■ **Problem to solve**: Return exactly those lines of the material that fall between the line with "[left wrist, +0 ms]" and the final line, both included.

■ **Information supplied**:
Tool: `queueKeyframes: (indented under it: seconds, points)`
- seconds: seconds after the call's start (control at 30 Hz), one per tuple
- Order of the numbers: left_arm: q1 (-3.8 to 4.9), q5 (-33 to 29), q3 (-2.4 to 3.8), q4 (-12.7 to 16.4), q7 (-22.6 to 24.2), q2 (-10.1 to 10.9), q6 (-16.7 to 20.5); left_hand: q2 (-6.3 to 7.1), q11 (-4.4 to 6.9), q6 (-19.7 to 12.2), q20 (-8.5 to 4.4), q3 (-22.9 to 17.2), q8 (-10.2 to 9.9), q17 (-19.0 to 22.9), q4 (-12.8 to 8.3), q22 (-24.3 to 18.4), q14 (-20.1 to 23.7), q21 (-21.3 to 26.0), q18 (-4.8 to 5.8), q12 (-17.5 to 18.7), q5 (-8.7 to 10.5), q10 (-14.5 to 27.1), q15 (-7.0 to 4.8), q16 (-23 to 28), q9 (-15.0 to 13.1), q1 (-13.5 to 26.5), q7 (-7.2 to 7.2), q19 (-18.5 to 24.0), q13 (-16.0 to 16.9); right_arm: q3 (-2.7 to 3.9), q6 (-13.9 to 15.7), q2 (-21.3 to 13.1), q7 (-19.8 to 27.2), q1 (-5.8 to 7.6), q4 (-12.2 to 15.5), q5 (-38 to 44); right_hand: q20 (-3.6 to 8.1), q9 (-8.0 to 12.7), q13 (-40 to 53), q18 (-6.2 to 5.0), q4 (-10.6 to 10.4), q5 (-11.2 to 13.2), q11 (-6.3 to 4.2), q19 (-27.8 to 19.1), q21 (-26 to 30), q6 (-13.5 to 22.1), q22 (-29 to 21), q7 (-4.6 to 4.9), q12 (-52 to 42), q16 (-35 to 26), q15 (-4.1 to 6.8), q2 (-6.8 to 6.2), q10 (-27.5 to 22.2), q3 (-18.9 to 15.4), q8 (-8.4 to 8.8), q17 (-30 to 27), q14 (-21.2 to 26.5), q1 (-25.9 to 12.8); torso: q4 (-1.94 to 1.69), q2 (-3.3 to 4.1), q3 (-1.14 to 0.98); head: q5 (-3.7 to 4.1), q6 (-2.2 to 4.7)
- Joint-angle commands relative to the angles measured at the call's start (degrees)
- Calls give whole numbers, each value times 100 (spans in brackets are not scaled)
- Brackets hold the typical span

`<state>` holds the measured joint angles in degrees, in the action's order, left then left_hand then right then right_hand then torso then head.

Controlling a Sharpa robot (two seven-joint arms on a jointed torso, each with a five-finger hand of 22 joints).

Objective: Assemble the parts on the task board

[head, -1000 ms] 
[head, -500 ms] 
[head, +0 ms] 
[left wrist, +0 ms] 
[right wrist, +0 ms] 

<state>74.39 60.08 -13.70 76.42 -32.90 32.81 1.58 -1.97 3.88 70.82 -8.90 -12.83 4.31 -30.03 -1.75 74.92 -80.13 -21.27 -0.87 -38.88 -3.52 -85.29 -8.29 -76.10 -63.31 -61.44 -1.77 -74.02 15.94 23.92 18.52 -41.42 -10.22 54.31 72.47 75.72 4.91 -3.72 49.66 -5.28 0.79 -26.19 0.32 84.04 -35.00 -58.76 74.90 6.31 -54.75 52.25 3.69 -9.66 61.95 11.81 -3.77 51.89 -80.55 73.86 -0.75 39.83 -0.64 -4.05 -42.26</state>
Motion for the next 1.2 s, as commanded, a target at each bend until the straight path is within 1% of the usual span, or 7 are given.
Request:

■ **Result**:
[left wrist, +0 ms] 
[right wrist, +0 ms] 

<state>74.39 60.08 -13.70 76.42 -32.90 32.81 1.58 -1.97 3.88 70.82 -8.90 -12.83 4.31 -30.03 -1.75 74.92 -80.13 -21.27 -0.87 -38.88 -3.52 -85.29 -8.29 -76.10 -63.31 -61.44 -1.77 -74.02 15.94 23.92 18.52 -41.42 -10.22 54.31 72.47 75.72 4.91 -3.72 49.66 -5.28 0.79 -26.19 0.32 84.04 -35.00 -58.76 74.90 6.31 -54.75 52.25 3.69 -9.66 61.95 11.81 -3.77 51.89 -80.55 73.86 -0.75 39.83 -0.64 -4.05 -42.26</state>
Motion for the next 1.2 s, as commanded, a target at each bend until the straight path is within 1% of the usual span, or 7 are given.
Request:

There is nothing further to add to the answer.